#### Supplied material
#####

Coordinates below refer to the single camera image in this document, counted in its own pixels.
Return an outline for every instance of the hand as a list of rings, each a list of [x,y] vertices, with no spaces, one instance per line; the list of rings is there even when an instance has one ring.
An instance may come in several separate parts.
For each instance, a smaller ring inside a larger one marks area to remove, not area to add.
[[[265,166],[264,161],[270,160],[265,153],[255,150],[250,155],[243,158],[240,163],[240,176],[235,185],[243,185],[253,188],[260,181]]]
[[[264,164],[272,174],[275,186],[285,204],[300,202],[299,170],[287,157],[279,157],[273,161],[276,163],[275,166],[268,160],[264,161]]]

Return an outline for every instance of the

#####

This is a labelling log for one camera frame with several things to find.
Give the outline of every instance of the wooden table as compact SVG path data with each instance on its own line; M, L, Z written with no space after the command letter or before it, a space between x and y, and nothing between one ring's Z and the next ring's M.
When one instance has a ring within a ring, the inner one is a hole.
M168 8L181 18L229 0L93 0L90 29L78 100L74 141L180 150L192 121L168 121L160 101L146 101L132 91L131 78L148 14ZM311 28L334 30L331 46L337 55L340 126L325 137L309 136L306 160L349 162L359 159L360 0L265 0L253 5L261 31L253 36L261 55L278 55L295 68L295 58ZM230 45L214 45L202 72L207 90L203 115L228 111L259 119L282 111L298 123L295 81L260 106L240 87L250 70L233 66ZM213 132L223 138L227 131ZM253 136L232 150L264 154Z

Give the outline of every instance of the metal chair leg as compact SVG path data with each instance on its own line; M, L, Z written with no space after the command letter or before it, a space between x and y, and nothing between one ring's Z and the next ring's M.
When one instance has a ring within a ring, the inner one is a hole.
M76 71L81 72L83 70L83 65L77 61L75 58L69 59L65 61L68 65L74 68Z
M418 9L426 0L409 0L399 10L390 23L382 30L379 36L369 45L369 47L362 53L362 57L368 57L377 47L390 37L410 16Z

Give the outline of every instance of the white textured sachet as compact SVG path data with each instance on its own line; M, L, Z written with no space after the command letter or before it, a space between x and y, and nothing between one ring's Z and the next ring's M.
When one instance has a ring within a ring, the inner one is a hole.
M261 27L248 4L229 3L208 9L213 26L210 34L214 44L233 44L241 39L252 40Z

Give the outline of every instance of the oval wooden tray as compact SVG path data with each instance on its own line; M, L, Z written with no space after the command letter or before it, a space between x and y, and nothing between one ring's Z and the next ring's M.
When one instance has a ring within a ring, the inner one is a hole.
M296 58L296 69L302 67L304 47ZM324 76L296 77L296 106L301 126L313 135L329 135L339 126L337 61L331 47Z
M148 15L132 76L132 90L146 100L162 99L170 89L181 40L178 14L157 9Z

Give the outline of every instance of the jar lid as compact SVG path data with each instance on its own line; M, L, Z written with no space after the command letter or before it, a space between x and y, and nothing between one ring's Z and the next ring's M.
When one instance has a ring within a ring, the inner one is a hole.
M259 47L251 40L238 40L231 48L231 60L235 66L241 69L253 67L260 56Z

#####

#### Work required
Figure out how many lines of the material include the string "between", and reply with only that figure.

#### Your solution
5